## Problem requirements
Every line below that carries the word "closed" needs to be copied.

-=-=-=-=-

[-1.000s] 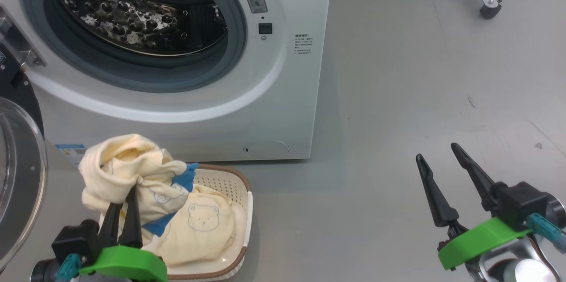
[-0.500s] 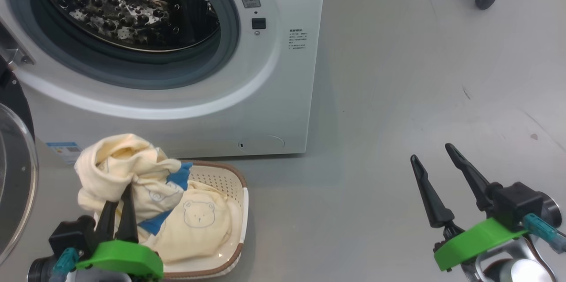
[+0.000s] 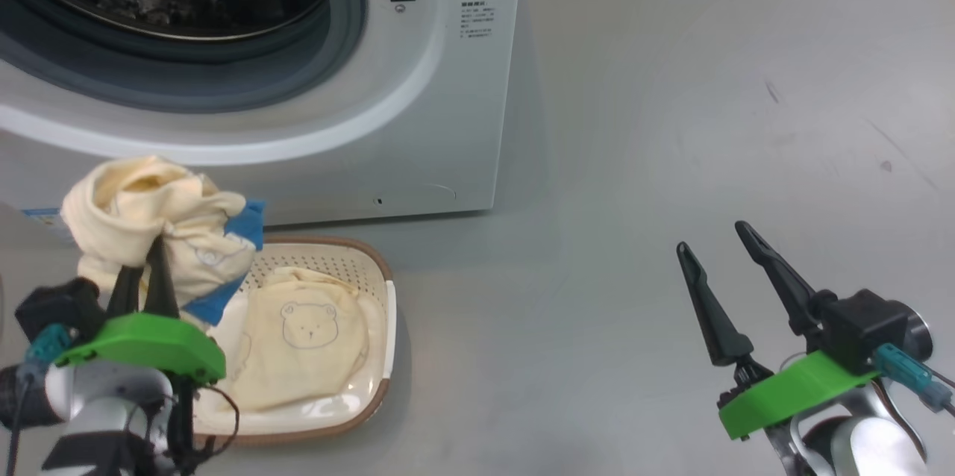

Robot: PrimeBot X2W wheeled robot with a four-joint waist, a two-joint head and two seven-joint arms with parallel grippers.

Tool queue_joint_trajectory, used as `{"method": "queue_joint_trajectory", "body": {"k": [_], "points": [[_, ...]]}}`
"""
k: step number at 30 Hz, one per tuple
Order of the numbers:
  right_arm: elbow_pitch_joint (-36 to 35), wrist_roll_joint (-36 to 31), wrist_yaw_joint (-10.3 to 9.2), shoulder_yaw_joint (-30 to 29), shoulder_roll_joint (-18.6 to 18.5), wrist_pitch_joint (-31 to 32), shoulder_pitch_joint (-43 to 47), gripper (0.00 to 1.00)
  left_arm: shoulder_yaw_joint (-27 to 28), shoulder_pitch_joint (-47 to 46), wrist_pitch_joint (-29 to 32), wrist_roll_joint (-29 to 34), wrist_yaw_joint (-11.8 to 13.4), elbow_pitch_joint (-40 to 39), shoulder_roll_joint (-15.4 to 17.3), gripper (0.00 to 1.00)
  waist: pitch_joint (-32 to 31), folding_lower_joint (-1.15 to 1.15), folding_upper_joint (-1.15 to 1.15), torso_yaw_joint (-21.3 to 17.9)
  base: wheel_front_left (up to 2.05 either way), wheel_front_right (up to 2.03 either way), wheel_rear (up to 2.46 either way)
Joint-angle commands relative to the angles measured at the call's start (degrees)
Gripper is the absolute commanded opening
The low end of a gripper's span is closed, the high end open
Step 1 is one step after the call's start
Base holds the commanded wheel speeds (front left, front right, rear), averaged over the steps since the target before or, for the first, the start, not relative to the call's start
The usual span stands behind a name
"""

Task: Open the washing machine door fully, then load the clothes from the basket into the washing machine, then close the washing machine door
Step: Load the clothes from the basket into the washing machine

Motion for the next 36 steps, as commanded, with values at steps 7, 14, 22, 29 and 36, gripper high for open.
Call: {"method": "queue_joint_trajectory", "body": {"k": [7,14,22,29,36], "points": [[-0.6,0.5,-0.16,2.2,-0.5,-2.1,-5.0,1.00,4.5,-11.4,6.8,-3.2,-1.7,2.3,4.9,0.00,7.4,-0.01,0.00,-3.3,0.00,0.00,0.00],[1.7,2.2,-0.16,3.6,-0.5,-5.2,-9.0,1.00,5.6,-23.7,15.8,-5.3,-4.4,7.4,10.5,0.00,14.7,-0.01,0.00,-6.5,0.00,0.00,0.00],[4.1,3.9,-0.16,5.4,-0.5,-7.6,-12.7,1.00,5.6,-38.0,25.6,-7.0,-6.6,9.9,15.1,0.00,20.6,-0.01,0.00,-9.1,0.00,0.00,0.00],[5.7,5.3,-0.16,7.1,-0.5,-9.0,-16.0,1.00,4.7,-49.9,32.2,-5.9,-7.7,11.9,19.7,0.00,25.8,-0.01,0.00,-12.1,0.00,0.00,0.00],[6.8,6.7,-0.16,8.3,-0.5,-9.7,-17.6,1.00,4.2,-57.0,31.9,-3.3,-8.9,12.6,23.5,0.00,29.6,-0.01,0.00,-14.4,0.00,0.00,0.00]]}}
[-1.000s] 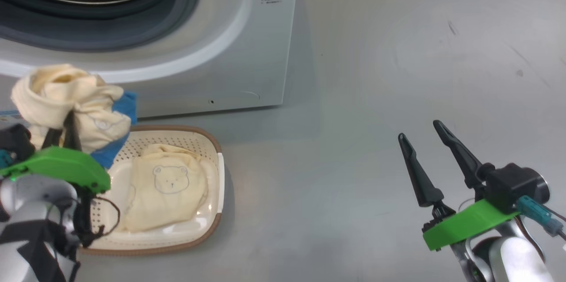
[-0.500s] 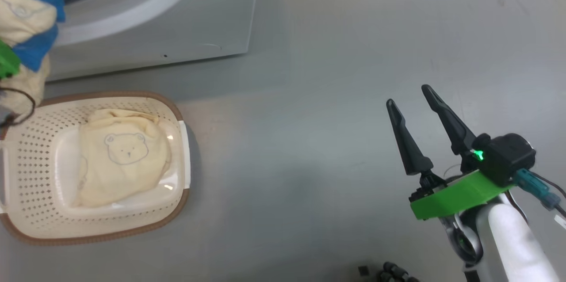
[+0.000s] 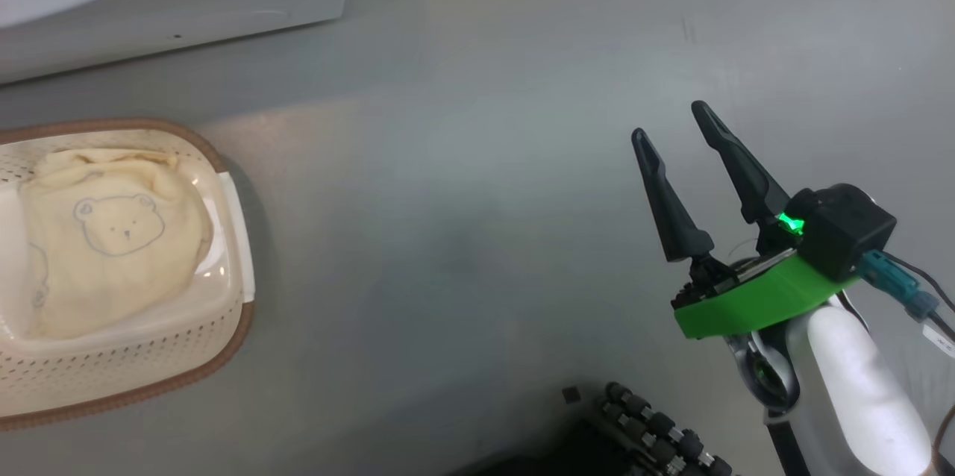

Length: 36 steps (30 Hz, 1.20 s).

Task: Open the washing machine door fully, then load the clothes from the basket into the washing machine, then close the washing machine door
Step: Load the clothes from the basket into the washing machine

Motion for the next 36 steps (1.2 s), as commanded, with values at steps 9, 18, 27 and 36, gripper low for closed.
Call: {"method": "queue_joint_trajectory", "body": {"k": [9,18,27,36], "points": [[-0.9,1.6,-0.16,2.1,-0.4,-0.8,-1.8,1.00,1.5,-8.9,-12.1,4.5,-2.4,-0.5,5.2,0.00,4.2,-0.01,0.00,-2.4,0.00,0.00,0.00],[-0.9,2.4,-0.16,2.3,-0.4,-0.8,-2.2,1.00,1.0,-12.4,-23.6,6.9,-2.8,8.9,4.1,0.36,4.9,-0.01,0.00,-2.9,0.00,0.00,0.00],[-0.9,2.2,-0.16,2.0,-0.4,-0.8,-2.6,1.00,0.6,-13.4,-23.4,5.6,-2.5,15.4,2.3,1.00,4.8,-0.01,0.00,-2.2,0.00,0.00,0.00],[-1.3,1.7,-0.16,1.1,-0.4,-0.8,-2.8,1.00,0.8,-10.7,-25.1,4.8,-0.7,16.7,1.0,1.00,4.4,-0.01,0.00,-0.9,0.00,0.00,0.00]]}}
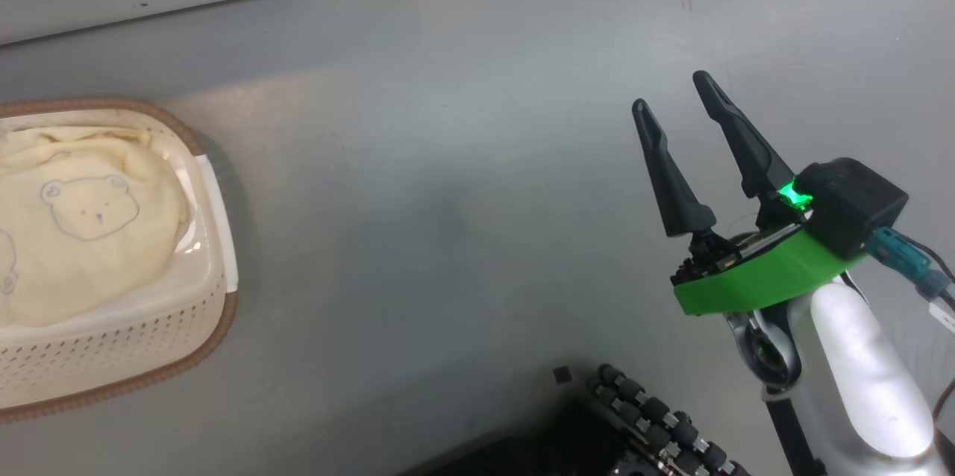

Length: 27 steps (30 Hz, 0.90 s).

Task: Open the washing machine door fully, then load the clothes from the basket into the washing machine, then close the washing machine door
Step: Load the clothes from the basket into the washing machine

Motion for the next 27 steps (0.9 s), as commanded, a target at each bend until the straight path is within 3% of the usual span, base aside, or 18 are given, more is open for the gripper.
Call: {"method": "queue_joint_trajectory", "body": {"k": [1,9,17,27], "points": [[-1.9,-0.2,-0.16,0.1,-0.4,-0.4,0.3,1.00,1.1,1.2,-0.8,-0.5,0.5,-1.9,1.9,1.00,-0.3,0.00,0.00,0.7,0.00,0.00,0.00],[-2.1,-1.7,-0.16,-1.7,-0.4,-0.4,1.1,1.00,1.7,10.7,-6.3,-1.6,3.6,-5.4,-1.4,1.00,-3.7,0.00,0.00,3.3,0.00,0.00,0.00],[-2.6,-3.3,-0.16,-3.7,-0.4,-0.4,2.1,1.00,2.0,23.2,-12.3,-1.7,7.2,-15.1,-4.2,1.00,-7.5,0.00,0.00,6.5,0.00,0.00,0.00],[-2.8,-5.3,-0.16,-5.4,-0.4,0.2,2.7,1.00,2.3,43.5,-14.4,-1.7,14.5,-36.0,-7.8,1.00,-12.2,0.00,0.00,10.0,0.00,0.00,0.00]]}}
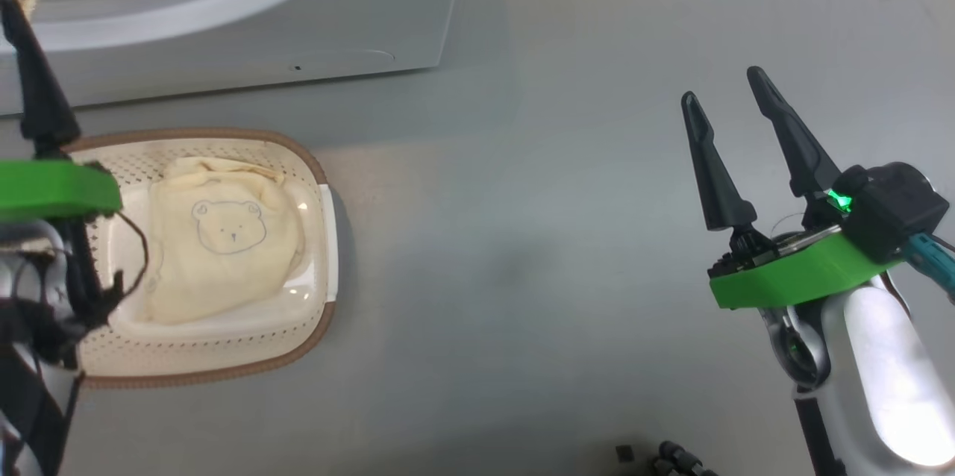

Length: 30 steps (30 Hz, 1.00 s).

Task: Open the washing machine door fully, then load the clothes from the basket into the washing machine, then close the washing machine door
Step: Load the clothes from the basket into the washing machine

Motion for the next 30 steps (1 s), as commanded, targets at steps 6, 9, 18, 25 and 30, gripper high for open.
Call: {"method": "queue_joint_trajectory", "body": {"k": [6,9,18,25,30], "points": [[-2.3,-1.7,-0.16,-0.4,-0.4,1.0,2.1,1.00,1.4,12.3,-0.5,0.4,4.7,-11.0,0.1,1.00,-4.7,0.01,0.00,2.8,0.00,0.00,0.00],[-2.5,-2.4,-0.16,-1.2,-0.4,1.6,2.9,1.00,0.3,16.3,-0.4,0.6,5.5,-13.3,-0.6,1.00,-6.3,0.01,0.00,4.0,0.00,0.00,0.00],[-3.4,-3.9,-0.16,-3.8,-0.4,4.0,7.1,1.00,-3.5,23.3,-0.8,0.6,6.0,-14.6,-3.6,1.00,-12.3,0.01,0.00,7.2,0.00,0.00,0.00],[-4.9,-3.9,-0.16,-4.7,-0.4,5.9,10.6,1.00,-4.7,25.8,-1.0,0.3,6.1,-13.9,-4.5,1.00,-16.2,0.01,0.00,8.1,0.00,0.00,0.00],[-5.8,-3.8,-0.16,-3.8,-0.4,6.8,11.7,1.00,-5.4,26.4,-0.8,0.2,6.1,-13.5,-4.7,1.00,-17.3,0.01,0.00,7.9,0.00,0.00,0.00]]}}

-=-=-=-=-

## Your response
The low end of a gripper's span is closed, the high end open
Motion for the next 36 steps (1.2 s), as commanded, with values at steps 9, 18, 27 and 36, gripper low for closed.

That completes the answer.